### AIM OF THE EXERCISE:
All lines from the entries below that contain the string "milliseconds" should be copied out.
Top of EXTRACTED INFORMATION
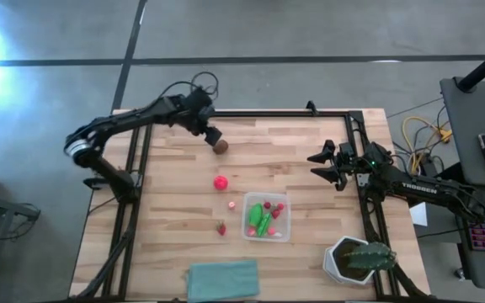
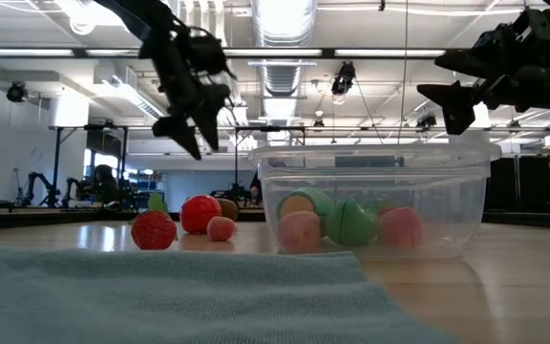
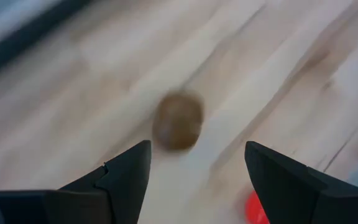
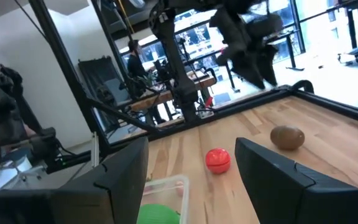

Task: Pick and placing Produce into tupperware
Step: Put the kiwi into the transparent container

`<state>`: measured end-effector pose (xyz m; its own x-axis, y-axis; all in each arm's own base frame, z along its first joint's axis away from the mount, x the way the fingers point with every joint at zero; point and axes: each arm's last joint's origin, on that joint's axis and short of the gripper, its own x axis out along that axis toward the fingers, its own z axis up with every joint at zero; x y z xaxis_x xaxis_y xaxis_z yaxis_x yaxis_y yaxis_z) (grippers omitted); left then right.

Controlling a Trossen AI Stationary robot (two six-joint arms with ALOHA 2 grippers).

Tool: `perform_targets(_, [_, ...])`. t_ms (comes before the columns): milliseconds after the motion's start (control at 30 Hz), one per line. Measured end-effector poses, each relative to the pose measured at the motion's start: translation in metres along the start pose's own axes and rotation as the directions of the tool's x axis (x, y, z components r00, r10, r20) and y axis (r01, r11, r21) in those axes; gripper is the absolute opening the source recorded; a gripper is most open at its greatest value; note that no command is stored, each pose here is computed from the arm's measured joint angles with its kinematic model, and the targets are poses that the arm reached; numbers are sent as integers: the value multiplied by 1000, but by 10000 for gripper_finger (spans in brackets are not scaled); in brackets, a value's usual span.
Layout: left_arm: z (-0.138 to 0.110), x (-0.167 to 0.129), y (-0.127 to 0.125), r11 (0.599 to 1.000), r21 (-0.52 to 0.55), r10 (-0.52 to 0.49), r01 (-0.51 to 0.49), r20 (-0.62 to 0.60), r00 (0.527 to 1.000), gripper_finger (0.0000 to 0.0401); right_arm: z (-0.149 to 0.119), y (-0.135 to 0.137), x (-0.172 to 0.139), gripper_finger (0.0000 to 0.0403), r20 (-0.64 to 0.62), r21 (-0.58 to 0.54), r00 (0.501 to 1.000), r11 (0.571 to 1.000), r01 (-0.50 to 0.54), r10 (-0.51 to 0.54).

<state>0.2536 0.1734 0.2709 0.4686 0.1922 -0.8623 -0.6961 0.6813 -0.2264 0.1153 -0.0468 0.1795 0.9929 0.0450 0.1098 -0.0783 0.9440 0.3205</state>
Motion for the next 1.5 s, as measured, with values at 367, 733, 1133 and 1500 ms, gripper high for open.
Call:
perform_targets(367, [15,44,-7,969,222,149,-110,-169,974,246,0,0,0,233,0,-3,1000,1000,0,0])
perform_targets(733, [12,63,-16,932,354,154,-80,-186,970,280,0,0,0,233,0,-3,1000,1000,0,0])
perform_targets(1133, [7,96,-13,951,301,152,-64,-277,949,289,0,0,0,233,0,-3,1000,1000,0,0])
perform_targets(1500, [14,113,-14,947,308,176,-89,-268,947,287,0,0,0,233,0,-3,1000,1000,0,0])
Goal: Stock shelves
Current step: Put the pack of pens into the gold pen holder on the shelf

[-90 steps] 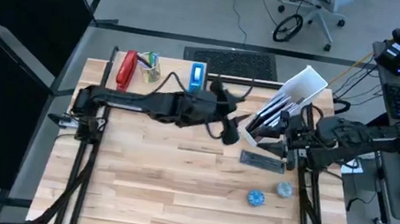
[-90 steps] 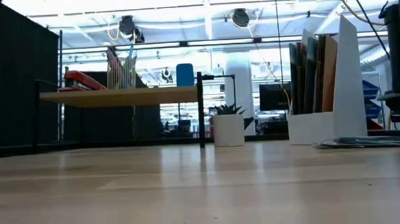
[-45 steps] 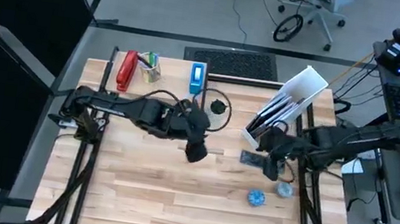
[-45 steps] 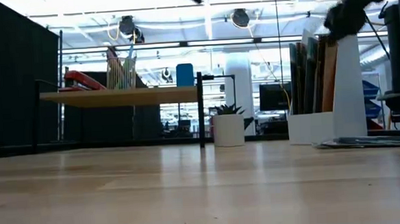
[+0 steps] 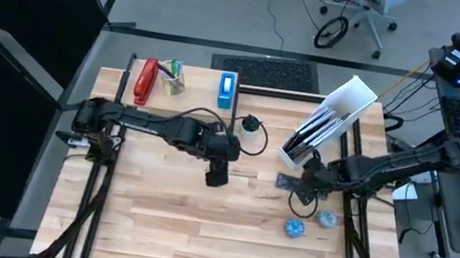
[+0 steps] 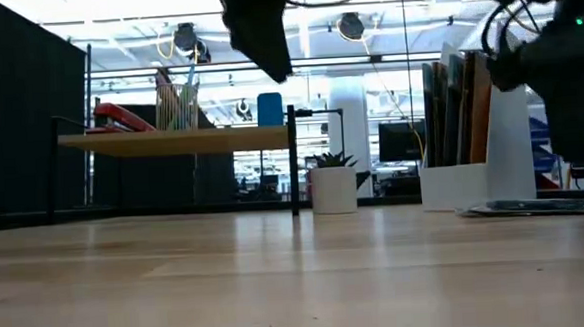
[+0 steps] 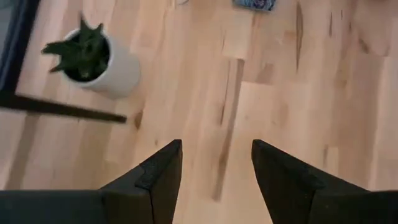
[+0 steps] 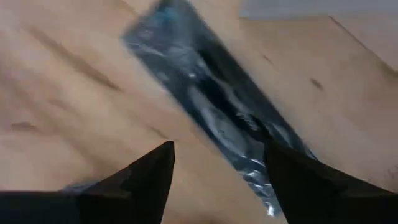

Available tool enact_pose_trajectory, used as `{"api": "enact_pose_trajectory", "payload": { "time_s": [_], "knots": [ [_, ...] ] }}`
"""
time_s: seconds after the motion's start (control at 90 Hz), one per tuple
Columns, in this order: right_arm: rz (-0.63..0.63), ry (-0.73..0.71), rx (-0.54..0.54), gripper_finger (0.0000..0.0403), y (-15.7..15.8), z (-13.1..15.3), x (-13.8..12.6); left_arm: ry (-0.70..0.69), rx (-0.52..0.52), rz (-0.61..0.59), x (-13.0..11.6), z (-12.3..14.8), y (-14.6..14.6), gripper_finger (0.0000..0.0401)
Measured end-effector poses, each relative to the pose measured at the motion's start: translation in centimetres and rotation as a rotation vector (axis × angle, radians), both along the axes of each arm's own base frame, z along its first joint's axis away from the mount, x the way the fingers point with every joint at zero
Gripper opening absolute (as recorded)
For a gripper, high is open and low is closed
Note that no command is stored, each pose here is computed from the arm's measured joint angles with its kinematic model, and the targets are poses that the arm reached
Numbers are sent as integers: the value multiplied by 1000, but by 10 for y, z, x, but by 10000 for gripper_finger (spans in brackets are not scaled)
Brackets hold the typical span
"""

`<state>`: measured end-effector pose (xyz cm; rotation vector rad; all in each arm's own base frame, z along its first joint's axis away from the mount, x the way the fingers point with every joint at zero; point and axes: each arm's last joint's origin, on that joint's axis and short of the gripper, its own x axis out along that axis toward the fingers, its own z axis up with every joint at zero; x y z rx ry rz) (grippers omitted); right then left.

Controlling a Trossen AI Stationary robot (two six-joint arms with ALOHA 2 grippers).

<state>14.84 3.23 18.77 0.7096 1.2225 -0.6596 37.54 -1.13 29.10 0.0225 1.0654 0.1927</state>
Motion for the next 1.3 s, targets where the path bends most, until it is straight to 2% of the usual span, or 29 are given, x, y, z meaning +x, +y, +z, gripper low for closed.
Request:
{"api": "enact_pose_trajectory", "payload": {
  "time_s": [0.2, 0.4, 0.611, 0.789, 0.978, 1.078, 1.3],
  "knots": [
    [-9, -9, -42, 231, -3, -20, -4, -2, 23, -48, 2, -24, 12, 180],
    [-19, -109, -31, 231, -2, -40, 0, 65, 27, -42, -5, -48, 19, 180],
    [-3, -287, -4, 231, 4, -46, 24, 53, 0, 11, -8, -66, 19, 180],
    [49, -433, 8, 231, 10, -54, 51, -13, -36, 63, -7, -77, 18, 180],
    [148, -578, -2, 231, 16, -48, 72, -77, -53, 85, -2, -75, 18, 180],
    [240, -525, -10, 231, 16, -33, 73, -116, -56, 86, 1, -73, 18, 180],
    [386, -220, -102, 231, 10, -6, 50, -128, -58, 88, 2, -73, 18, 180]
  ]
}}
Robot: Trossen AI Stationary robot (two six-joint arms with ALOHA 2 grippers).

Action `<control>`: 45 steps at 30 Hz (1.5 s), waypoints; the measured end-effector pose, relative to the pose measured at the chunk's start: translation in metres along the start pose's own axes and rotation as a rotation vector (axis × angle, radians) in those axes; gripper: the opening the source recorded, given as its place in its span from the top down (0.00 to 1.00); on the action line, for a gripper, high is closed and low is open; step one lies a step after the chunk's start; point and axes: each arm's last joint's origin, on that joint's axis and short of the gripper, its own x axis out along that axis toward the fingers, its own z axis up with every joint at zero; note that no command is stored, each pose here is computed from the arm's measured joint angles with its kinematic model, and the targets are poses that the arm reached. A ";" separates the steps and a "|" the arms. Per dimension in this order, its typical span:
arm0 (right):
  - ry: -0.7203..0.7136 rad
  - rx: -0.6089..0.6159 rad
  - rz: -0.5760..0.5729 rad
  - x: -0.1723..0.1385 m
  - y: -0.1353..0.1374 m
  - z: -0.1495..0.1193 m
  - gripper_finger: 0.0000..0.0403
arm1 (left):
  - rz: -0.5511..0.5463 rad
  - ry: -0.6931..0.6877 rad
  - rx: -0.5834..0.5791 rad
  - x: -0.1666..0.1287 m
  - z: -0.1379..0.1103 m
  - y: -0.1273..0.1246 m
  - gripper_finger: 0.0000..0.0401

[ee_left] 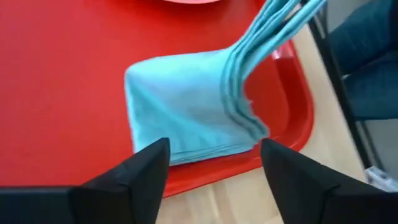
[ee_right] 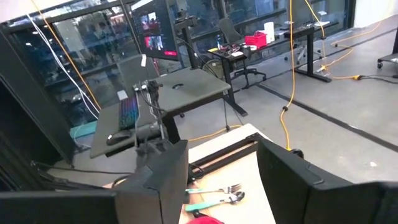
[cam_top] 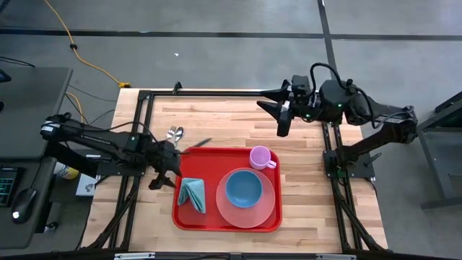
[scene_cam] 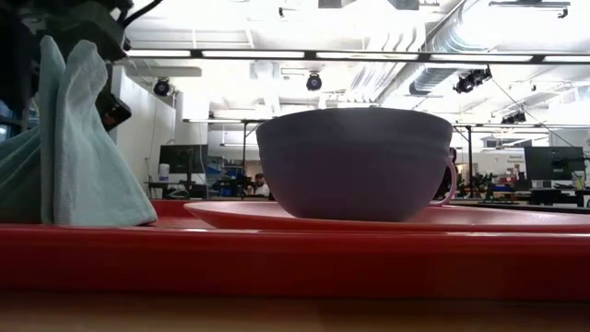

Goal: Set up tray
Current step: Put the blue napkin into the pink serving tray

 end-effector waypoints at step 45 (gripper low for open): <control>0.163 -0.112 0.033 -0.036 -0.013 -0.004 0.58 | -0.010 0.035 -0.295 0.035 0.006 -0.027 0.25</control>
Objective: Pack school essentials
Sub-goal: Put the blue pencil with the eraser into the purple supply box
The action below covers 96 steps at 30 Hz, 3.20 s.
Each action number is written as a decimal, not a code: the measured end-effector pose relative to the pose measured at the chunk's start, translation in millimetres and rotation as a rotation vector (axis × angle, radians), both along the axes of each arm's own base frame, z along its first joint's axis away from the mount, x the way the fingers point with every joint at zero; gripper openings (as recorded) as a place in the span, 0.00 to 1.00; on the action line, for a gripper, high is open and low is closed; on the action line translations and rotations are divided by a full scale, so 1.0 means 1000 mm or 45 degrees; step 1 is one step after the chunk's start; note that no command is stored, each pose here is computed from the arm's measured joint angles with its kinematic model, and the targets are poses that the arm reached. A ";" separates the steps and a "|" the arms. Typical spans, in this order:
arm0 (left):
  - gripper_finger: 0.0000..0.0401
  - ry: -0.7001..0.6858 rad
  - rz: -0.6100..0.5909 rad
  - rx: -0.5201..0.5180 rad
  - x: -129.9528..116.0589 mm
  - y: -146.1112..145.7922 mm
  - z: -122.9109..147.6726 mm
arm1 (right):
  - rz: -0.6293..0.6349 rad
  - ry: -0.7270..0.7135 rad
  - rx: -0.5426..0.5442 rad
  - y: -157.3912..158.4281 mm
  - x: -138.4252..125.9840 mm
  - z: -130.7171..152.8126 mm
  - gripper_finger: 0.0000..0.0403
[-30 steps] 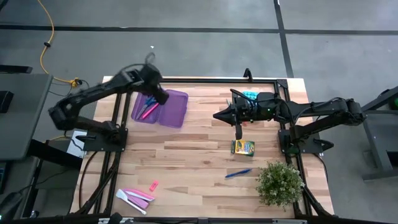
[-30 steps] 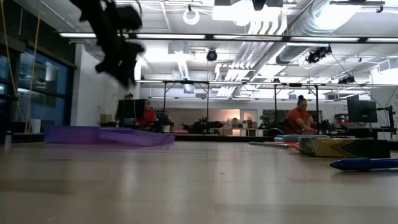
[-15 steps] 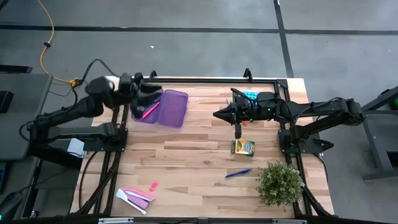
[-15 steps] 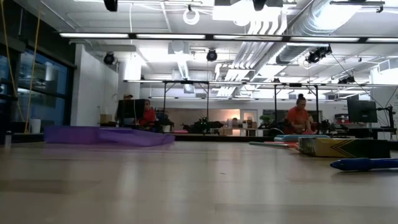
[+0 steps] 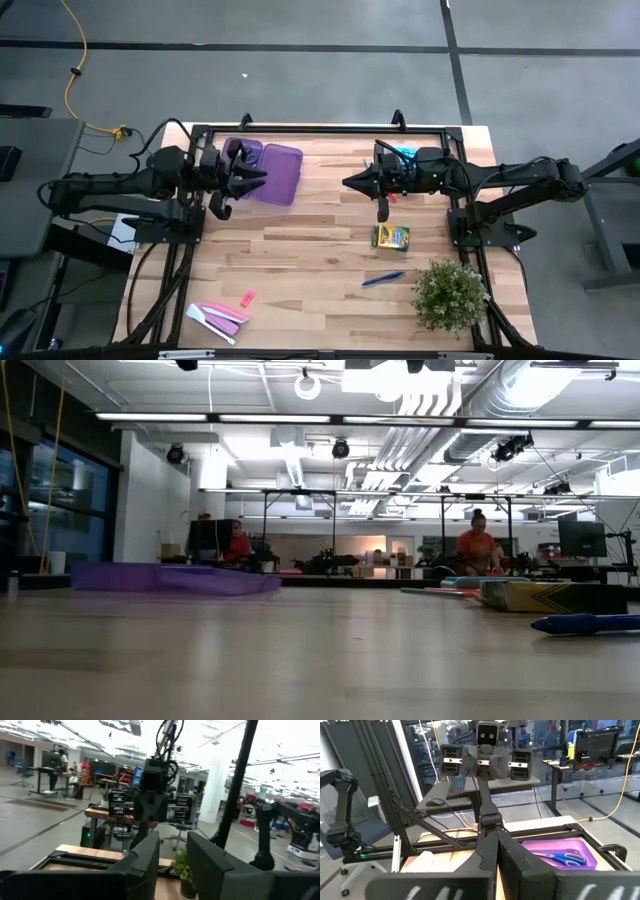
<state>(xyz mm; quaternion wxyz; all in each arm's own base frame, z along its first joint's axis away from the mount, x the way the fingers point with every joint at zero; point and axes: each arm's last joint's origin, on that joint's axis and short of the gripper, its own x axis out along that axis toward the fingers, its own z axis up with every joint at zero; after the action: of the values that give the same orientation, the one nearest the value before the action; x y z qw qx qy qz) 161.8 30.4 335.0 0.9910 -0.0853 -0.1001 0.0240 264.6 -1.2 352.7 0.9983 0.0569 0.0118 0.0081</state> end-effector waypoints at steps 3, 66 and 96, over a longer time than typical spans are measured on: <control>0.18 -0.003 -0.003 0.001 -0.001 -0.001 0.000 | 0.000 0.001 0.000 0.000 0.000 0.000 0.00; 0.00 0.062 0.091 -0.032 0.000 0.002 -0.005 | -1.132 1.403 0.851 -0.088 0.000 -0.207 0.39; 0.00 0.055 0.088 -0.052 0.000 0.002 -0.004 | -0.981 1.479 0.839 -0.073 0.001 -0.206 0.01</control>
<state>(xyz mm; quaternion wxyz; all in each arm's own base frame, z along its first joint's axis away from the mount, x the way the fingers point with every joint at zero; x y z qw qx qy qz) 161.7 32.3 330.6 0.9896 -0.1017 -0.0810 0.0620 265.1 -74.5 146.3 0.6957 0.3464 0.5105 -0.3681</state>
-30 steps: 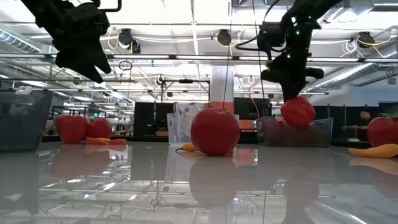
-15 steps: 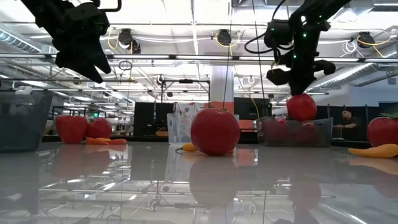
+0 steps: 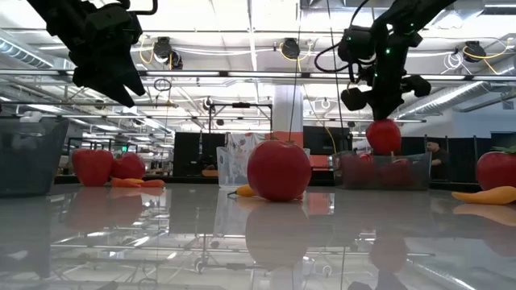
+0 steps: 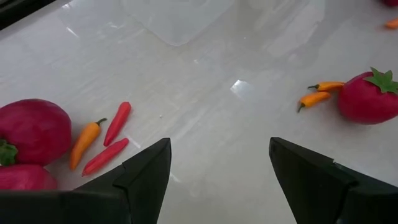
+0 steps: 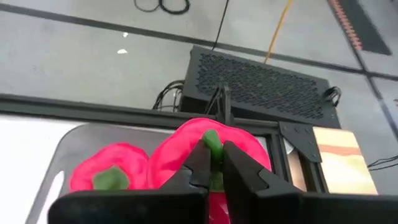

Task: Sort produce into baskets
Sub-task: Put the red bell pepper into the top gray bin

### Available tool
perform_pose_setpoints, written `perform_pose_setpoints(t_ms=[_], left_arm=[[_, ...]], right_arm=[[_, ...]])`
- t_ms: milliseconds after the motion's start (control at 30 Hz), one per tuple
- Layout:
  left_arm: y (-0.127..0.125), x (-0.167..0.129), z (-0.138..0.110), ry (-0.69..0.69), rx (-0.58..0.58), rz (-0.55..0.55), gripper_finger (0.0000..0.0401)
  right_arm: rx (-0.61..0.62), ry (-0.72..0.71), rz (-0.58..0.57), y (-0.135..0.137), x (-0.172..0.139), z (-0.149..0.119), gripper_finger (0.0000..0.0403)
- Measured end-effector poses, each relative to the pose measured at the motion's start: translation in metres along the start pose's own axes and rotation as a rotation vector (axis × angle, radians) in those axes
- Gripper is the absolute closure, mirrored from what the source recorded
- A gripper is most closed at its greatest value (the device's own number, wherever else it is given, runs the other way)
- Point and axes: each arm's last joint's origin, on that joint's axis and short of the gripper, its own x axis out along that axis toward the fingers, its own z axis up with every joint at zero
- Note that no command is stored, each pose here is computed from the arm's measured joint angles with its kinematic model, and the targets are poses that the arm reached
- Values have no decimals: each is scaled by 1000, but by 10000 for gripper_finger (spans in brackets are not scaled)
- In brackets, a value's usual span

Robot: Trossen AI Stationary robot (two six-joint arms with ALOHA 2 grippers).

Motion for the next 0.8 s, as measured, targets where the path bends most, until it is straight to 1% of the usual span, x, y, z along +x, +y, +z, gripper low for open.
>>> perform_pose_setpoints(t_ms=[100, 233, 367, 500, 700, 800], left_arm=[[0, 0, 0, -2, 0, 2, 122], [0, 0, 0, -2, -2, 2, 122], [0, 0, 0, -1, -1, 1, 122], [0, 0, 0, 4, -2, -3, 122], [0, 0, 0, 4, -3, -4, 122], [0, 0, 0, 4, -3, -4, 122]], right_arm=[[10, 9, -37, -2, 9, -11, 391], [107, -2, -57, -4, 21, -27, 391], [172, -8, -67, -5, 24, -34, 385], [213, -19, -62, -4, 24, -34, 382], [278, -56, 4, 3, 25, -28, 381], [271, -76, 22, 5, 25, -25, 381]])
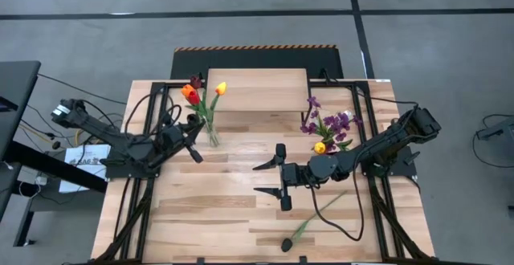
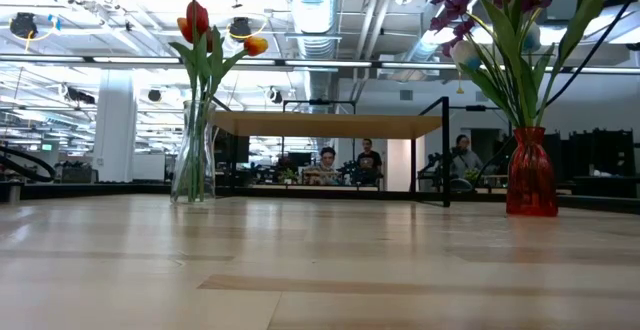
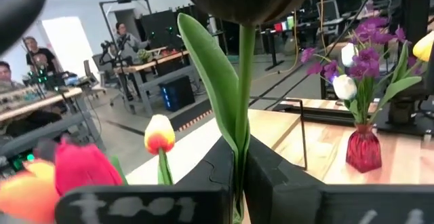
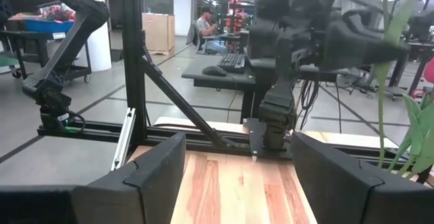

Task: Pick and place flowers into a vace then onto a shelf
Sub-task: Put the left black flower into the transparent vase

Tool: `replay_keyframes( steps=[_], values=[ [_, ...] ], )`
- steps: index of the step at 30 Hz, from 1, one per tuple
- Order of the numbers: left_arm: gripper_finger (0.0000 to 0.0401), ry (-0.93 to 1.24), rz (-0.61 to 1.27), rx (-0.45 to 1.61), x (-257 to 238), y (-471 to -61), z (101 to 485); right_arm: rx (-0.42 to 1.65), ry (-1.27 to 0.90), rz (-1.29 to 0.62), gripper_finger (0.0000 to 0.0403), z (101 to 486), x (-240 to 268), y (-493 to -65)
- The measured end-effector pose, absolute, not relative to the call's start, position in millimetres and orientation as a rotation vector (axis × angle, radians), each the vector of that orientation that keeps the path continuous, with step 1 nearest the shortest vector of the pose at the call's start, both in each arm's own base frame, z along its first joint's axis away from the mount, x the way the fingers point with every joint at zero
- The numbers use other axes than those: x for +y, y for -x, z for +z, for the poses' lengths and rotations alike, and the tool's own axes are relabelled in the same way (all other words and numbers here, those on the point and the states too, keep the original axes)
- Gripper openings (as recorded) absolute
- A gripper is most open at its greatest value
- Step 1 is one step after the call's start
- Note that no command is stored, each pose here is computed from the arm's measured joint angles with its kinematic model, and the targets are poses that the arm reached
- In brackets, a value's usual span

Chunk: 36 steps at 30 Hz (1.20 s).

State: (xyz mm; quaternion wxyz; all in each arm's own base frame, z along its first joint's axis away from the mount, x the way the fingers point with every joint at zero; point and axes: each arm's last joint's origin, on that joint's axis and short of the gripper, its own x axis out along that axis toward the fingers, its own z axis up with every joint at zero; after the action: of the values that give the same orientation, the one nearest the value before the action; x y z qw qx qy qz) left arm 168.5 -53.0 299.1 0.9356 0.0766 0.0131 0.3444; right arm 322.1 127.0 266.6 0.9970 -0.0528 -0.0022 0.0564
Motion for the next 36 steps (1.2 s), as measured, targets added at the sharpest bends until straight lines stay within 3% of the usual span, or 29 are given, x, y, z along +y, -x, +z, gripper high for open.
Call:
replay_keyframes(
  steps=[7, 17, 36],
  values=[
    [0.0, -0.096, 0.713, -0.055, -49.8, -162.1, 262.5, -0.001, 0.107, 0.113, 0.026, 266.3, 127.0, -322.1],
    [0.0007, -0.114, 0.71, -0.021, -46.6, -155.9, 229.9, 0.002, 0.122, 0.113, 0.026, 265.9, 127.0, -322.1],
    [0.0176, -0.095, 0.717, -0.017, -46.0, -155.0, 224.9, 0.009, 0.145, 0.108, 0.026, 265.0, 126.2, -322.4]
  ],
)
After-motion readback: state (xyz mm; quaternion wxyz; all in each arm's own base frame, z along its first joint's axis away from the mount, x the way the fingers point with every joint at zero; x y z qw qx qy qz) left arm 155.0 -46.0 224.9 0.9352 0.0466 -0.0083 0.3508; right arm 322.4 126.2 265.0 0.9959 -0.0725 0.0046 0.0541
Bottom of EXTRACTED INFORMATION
### FINAL ANSWER:
Tool: `perform_targets(_, [_, ...])`. t_ms (comes before the columns): milliseconds after the motion's start (control at 30 Hz), one per line. Measured end-effector poses, each relative to the pose measured at the motion's start: translation in metres along the start pose's own axes and rotation as the directions of the tool's x axis (x, y, z components r00, r10, r20) and y axis (r01, r11, r21) in those axes; gripper is the absolute opening the source recorded; a gripper is most open at its greatest value; note that no command is stored, each pose here is computed from the arm's measured joint angles with its kinematic model, and the targets are poses that the arm reached; numbers are sent as integers: the value multiplied by 1000, but by 10000 for gripper_finger (spans in brackets are not scaled); in brackets, a value's usual span.
- t_ms: milliseconds after the motion's start (control at 30 Hz), one per tuple

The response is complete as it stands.